*** Available data Section Begins ***

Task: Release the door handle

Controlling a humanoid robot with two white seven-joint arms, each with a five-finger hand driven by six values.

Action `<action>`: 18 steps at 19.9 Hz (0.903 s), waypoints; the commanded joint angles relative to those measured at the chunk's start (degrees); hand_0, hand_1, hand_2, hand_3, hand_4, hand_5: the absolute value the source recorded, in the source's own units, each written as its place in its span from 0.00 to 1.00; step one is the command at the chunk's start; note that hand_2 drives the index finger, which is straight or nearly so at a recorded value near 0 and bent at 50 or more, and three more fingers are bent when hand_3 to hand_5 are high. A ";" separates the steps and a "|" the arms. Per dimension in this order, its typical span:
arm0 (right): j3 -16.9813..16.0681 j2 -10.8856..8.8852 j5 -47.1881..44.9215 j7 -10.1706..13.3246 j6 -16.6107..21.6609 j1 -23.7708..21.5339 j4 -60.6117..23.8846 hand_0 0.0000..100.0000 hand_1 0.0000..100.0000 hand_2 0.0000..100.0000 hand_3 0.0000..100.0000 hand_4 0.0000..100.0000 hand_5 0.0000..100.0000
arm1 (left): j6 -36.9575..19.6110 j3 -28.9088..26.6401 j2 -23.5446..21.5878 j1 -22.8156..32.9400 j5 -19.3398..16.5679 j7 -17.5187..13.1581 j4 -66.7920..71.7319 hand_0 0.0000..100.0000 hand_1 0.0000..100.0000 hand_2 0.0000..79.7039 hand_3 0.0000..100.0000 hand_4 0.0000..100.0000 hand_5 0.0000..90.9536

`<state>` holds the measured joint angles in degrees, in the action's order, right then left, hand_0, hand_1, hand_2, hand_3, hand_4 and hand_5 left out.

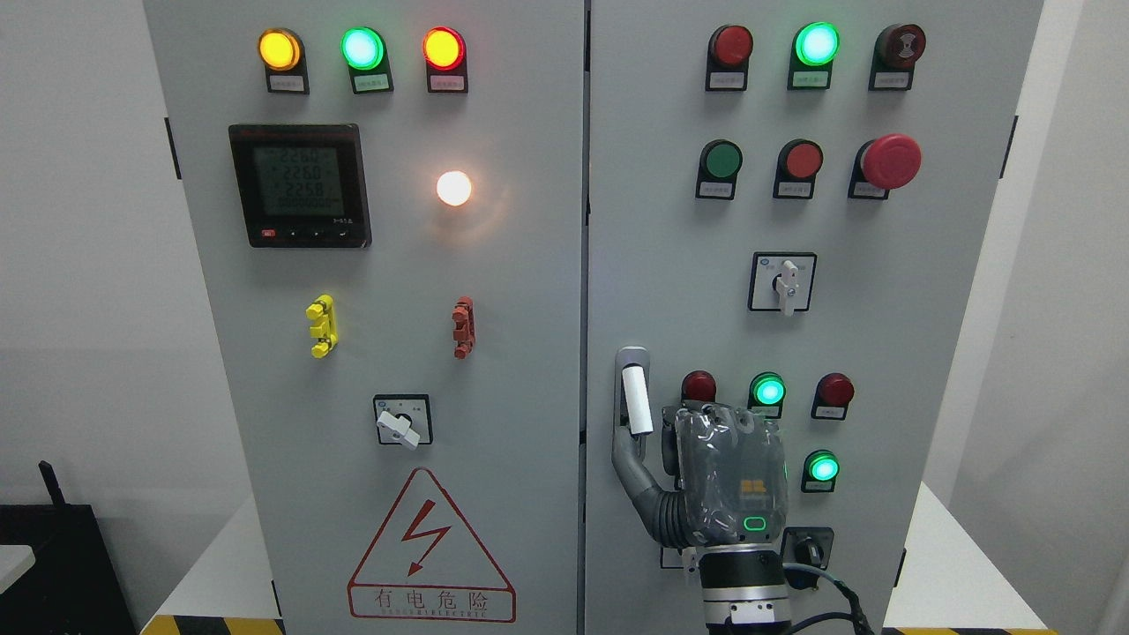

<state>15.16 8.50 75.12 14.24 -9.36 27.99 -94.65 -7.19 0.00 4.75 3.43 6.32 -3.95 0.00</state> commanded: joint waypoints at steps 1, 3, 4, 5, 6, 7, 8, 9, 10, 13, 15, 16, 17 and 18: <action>-0.57 0.03 0.02 0.00 -0.05 -0.13 -0.01 0.52 0.42 1.00 1.00 1.00 0.98 | -0.02 0.70 0.00 0.00 0.01 0.00 -0.88 0.12 0.39 0.00 0.00 0.00 0.00; -0.66 0.03 0.02 0.09 -0.05 -0.13 -0.01 0.52 0.42 1.00 1.00 1.00 0.98 | -0.02 0.70 0.00 0.00 -0.08 0.00 -0.88 0.12 0.39 0.00 0.00 0.00 0.00; -0.66 0.03 0.02 0.09 -0.05 -0.13 -0.10 0.52 0.42 1.00 1.00 1.00 0.98 | -0.02 0.70 0.00 0.00 0.01 0.00 -0.88 0.12 0.39 0.00 0.00 0.00 0.00; -0.66 0.03 0.02 0.17 -0.05 -0.13 -0.19 0.52 0.42 1.00 1.00 1.00 0.98 | -0.02 0.70 0.00 0.00 -0.08 0.00 -0.88 0.12 0.39 0.00 0.00 0.00 0.00; -0.66 0.03 0.02 0.17 -0.05 -0.13 -0.10 0.52 0.42 1.00 1.00 1.00 0.98 | -0.02 0.70 0.00 0.00 0.01 0.00 -0.88 0.12 0.39 0.00 0.00 0.00 0.00; -0.66 0.03 0.02 0.17 0.04 -0.13 -0.10 0.53 0.42 1.00 1.00 1.00 0.98 | -0.02 0.70 0.00 0.00 0.01 0.00 -0.88 0.12 0.39 0.00 0.00 0.00 0.00; -0.66 0.03 0.02 0.17 0.04 -0.13 -0.19 0.53 0.42 1.00 1.00 1.00 0.98 | -0.02 0.70 0.00 0.00 0.01 0.00 -0.88 0.12 0.39 0.00 0.00 0.00 0.00; -0.66 0.03 0.02 0.17 -0.05 -0.21 -0.19 0.53 0.42 1.00 1.00 1.00 0.98 | -0.02 0.70 0.00 0.00 0.01 0.00 -0.88 0.12 0.39 0.00 0.00 0.00 0.00; -0.74 -0.06 0.02 0.17 -0.05 -0.21 -0.19 0.53 0.42 1.00 1.00 1.00 0.98 | -0.02 0.70 0.00 0.00 0.01 0.00 -0.88 0.12 0.39 0.00 0.00 0.00 0.00; -0.74 0.03 0.02 0.17 -0.05 -0.21 -0.19 0.53 0.42 1.00 1.00 1.00 0.98 | -0.02 0.70 0.00 0.00 0.01 0.00 -0.88 0.12 0.39 0.00 0.00 0.00 0.00; -0.75 -0.06 0.02 0.17 -0.05 -0.30 -0.54 0.53 0.42 1.00 1.00 1.00 0.98 | -0.02 0.70 0.00 0.00 0.01 0.00 -0.88 0.12 0.39 0.00 0.00 0.00 0.00; -0.75 -0.06 0.02 0.17 0.04 -0.30 -0.63 0.53 0.42 1.00 1.00 1.00 0.98 | -0.02 0.70 0.00 0.00 0.01 0.00 -0.88 0.12 0.39 0.00 0.00 0.00 0.00; -0.75 -0.06 0.02 0.17 -0.05 -0.30 -0.63 0.53 0.42 1.00 1.00 1.00 0.98 | -0.02 0.70 0.00 0.00 0.01 0.00 -0.88 0.12 0.39 0.00 0.00 0.00 0.00; -0.83 -0.06 0.02 0.17 -0.05 -0.30 -0.63 0.53 0.42 1.00 1.00 1.00 0.98 | -0.02 0.70 0.00 0.00 0.01 0.00 -0.88 0.12 0.39 0.00 0.00 0.00 0.00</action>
<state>14.58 8.49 75.15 14.38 -9.36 27.75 -94.89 -7.19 0.00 4.75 3.43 6.32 -3.95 0.00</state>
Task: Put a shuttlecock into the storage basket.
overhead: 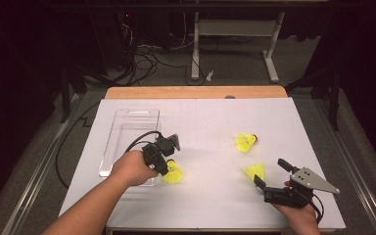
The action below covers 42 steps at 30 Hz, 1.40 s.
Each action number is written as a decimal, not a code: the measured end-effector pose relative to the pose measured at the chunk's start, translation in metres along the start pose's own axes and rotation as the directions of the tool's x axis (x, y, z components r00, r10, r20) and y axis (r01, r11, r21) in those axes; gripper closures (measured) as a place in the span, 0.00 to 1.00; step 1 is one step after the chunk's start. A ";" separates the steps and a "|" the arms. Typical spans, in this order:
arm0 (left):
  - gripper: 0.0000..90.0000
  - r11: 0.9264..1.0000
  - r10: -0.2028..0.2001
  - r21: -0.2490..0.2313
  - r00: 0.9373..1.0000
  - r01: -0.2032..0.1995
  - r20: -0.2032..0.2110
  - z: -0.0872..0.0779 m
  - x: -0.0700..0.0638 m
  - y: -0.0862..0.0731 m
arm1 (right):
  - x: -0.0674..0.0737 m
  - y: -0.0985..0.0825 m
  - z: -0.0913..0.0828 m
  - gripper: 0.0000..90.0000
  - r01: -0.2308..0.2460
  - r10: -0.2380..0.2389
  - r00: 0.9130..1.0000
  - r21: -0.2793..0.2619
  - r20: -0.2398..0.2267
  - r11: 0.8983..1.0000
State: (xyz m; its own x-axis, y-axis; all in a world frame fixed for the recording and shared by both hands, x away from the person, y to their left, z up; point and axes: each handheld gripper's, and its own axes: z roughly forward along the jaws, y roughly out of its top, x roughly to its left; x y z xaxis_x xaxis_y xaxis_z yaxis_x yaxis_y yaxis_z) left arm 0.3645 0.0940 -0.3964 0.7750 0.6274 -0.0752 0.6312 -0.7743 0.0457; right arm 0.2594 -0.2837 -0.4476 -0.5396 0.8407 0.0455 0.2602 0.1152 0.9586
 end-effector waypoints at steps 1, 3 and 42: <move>0.89 1.000 -0.006 -0.007 1.000 0.006 -0.009 0.000 0.001 0.000 | 0.000 0.000 0.000 0.01 0.000 0.000 1.000 0.000 0.000 1.000; 0.91 1.000 -0.017 -0.011 1.000 0.017 -0.016 -0.001 0.002 -0.001 | 0.000 0.000 0.000 0.01 0.000 0.000 1.000 0.000 0.000 1.000; 0.99 0.995 -0.018 -0.095 0.996 0.027 0.088 -0.024 -0.004 -0.012 | 0.001 0.000 0.001 0.01 0.008 -0.008 1.000 0.004 -0.002 1.000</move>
State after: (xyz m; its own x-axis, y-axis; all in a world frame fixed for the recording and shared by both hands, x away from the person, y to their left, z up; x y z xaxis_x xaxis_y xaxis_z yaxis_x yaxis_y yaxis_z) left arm 0.3544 0.1026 -0.3725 0.7578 0.6317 -0.1635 0.6516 -0.7458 0.1384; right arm 0.2597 -0.2817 -0.4481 -0.5437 0.8384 0.0383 0.2587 0.1241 0.9580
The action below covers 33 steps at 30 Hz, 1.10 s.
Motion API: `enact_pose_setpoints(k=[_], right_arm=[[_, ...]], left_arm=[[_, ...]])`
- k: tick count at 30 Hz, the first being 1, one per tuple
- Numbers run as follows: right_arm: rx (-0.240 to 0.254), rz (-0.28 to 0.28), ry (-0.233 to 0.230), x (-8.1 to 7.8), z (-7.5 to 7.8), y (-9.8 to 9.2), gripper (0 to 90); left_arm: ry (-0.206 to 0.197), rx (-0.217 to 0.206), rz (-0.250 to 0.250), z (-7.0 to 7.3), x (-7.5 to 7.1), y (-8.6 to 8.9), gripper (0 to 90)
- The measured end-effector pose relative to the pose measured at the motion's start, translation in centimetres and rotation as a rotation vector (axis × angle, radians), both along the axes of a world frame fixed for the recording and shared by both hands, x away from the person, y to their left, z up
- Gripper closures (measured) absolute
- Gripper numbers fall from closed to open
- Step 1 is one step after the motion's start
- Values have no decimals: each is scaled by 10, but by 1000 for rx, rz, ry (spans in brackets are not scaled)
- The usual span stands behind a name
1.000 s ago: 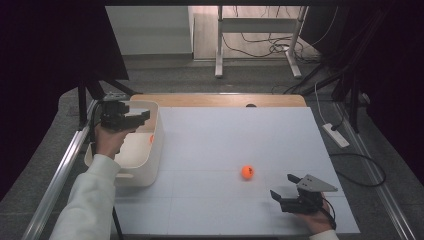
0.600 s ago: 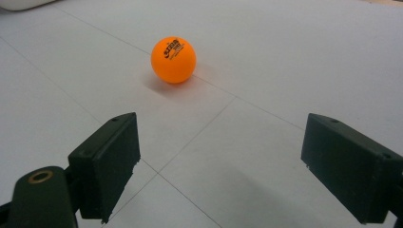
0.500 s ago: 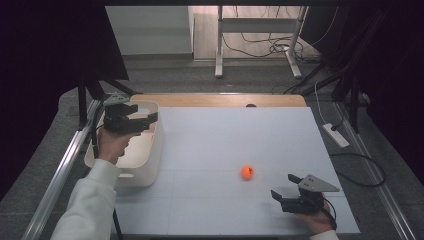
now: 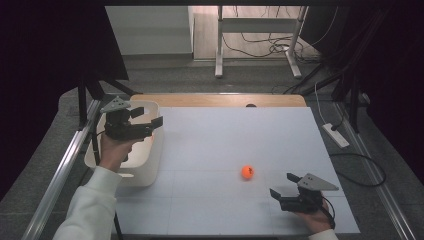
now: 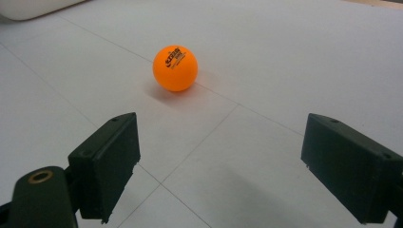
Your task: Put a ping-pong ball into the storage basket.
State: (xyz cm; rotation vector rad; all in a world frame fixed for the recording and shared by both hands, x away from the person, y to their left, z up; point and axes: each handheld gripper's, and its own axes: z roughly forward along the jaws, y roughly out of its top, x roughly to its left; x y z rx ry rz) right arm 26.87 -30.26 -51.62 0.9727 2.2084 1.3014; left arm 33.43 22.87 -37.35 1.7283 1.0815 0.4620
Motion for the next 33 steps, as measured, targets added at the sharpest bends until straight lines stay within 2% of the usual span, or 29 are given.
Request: enact_pose_setpoints(k=[7, 10, 13, 21, 22, 24, 33], right_arm=[[-14, 3, -5, 1, -1, 3, 122], [-12, 3, -4, 1, -1, 3, 122], [-12, 8, -4, 1, -2, 2, 122], [-10, -5, -4, 0, -2, -2, 122], [-10, -5, -5, 0, -2, -2, 122], [-10, -3, -7, 0, -1, -2, 122], [-9, 3, -8, 0, -1, -2, 122]], left_arm=[[-26, -19, -39, 2, -10, -5, 162], [-37, -10, -58, 2, -14, -11, 162], [-44, -20, -67, 2, -16, -14, 162], [-7, -31, -111, -2, -12, -26, 162], [-8, -12, -116, -3, -12, -29, 162], [-11, -4, -117, -3, -12, -32, 162], [-2, -4, -154, -9, -12, -47, 164]])
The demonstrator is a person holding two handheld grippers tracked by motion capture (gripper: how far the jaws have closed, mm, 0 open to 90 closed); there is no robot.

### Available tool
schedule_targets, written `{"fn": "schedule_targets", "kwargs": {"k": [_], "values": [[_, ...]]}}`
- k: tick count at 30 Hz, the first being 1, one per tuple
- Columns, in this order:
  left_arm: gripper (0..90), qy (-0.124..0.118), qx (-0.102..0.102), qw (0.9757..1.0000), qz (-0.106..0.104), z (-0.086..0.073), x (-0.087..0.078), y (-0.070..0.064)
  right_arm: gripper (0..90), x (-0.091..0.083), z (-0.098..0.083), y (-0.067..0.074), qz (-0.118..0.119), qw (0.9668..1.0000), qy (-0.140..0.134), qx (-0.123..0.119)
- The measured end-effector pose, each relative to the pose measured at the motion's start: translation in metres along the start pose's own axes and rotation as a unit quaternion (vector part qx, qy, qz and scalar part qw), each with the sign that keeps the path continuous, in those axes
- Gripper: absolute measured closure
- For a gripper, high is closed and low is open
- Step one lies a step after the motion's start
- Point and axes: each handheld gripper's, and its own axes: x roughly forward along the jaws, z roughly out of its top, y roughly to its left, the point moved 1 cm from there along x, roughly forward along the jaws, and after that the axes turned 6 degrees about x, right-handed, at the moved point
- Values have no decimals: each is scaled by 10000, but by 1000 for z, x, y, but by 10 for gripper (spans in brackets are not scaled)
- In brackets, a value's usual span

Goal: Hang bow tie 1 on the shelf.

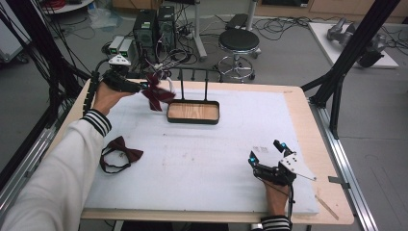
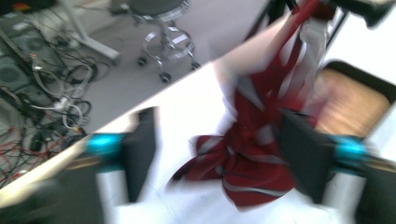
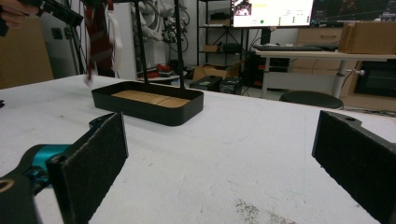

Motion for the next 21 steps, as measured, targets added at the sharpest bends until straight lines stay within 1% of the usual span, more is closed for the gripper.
{"fn": "schedule_targets", "kwargs": {"k": [1,2,4,8,11,13,16,17,19,21], "values": [[169,-73,-46,10000,-10,0,-2,0,26,0,0,0,-7,10000,0,3],[160,-123,-27,9999,-70,0,-4,1,26,0,0,0,-6,10000,-2,-2],[159,-229,14,9997,-70,0,-8,2,26,0,0,0,-5,10000,-3,-3],[158,-391,-26,9992,-97,-1,-13,1,26,0,0,0,0,10000,0,0],[157,-420,-8,9991,-101,-1,-17,0,26,0,0,0,-4,10000,1,0],[158,-493,26,9987,-130,0,-20,-3,25,0,0,0,-5,10000,1,10],[158,-708,79,9973,-188,2,-25,-7,26,0,0,0,-19,10000,1,-1],[158,-802,81,9965,-234,2,-26,-9,25,0,0,0,-12,10000,-1,-2],[158,-918,128,9954,-244,2,-30,-12,26,0,0,0,-13,10000,2,4],[158,-1107,142,9934,-263,-1,-35,-17,26,0,0,0,-11,10000,2,5]]}}
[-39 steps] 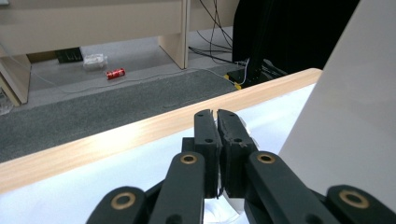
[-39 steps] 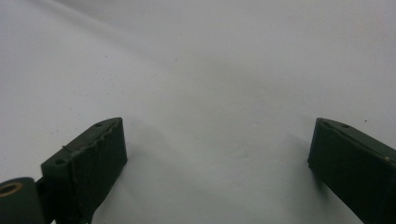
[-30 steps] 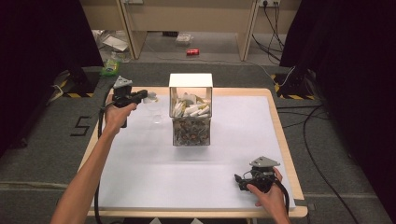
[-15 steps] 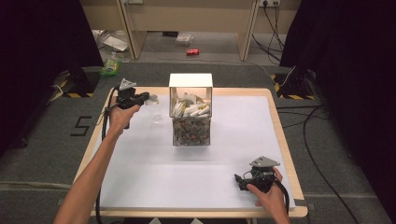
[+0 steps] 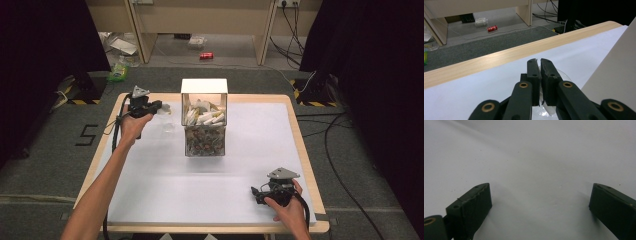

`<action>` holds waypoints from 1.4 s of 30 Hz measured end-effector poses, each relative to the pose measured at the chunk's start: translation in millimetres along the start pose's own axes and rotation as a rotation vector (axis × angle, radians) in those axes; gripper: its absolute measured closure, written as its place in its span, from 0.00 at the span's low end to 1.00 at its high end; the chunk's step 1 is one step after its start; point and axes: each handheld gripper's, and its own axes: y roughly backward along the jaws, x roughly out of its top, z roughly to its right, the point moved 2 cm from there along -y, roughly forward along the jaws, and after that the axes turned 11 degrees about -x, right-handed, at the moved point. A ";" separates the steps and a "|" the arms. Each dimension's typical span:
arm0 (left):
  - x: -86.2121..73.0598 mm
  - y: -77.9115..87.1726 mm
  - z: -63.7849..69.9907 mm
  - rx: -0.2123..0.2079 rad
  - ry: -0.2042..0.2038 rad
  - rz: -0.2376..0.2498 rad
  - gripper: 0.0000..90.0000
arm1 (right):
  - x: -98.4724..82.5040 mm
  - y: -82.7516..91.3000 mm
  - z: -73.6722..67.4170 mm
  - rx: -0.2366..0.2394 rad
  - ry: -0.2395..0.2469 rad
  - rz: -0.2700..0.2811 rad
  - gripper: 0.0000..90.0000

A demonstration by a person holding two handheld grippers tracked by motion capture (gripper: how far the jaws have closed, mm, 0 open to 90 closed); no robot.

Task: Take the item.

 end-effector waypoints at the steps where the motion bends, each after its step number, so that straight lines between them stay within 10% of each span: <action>1: -0.3 -0.5 0.3 -0.001 -0.001 -0.004 0.94 | 0.0 0.0 0.0 0.000 0.000 0.000 0.05; 23: 1.5 2.5 3.7 -0.031 0.011 -0.001 0.84 | 0.0 -0.2 0.1 0.000 0.001 0.000 0.05; 42: -4.5 17.2 2.1 -0.024 0.099 0.013 0.29 | 0.0 -0.2 0.1 0.000 0.002 0.000 0.05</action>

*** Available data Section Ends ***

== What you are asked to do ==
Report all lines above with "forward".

== Written reply ==
State: (xyz m; its own x-axis, y-axis; all in a world frame fixed for the recording and shared by both hands, x away from the person, y to their left, z up; point and axes: each handheld gripper's, and its own axes: z roughly forward along the jaws, y roughly out of its top, x roughly to its left; x y z xaxis_x xaxis_y xaxis_z yaxis_x yaxis_y yaxis_z) left arm 0.3645 0.0940 -0.3964 0.7750 0.6274 -0.0752 0.6312 -0.7743 0.0457; right arm 0.2594 -0.2837 -0.4476 -0.5396 0.8407 0.0455 0.2602 0.1152 0.9586
State: (xyz cm; rotation vector rad; all in a world frame fixed for the recording and shared by both hands, x away from the person, y to their left, z up; point and axes: each handheld gripper's, and its own axes: z roughly forward along the jaws, y roughly out of its top, x roughly to its left; x y z rx ry rz) right arm 26.87 -30.26 -51.62 0.9727 2.2084 1.3014; left arm 33.43 22.87 -37.35 1.7283 1.0815 0.4620
- Point and axes: each handheld gripper's, and its own axes: x roughly forward along the jaws, z roughly out of its top, y roughly to its left, the point moved 1 cm from there along x, roughly forward along the jaws, and after that the axes turned 6 degrees about x, right-handed, at the moved point
`<action>` holds waypoints from 1.4 s of 30 Hz measured end-effector poses, each relative to the pose measured at the chunk's start: translation in millimetres along the start pose's own axes and rotation as a rotation vector (axis × angle, radians) in those axes; gripper: its absolute measured closure, written as its place in its span, from 0.00 at the span's low end to 1.00 at its high end; the chunk's step 1 is one step after its start; point and axes: each handheld gripper's, and its own axes: y roughly backward along the jaws, x roughly out of its top, z roughly to its right, the point moved 2 cm from there along -y, roughly forward along the jaws, and after that the axes turned 11 degrees about -x, right-handed, at the moved point. A ";" separates the steps and a "|" the arms. Each dimension's typical span:

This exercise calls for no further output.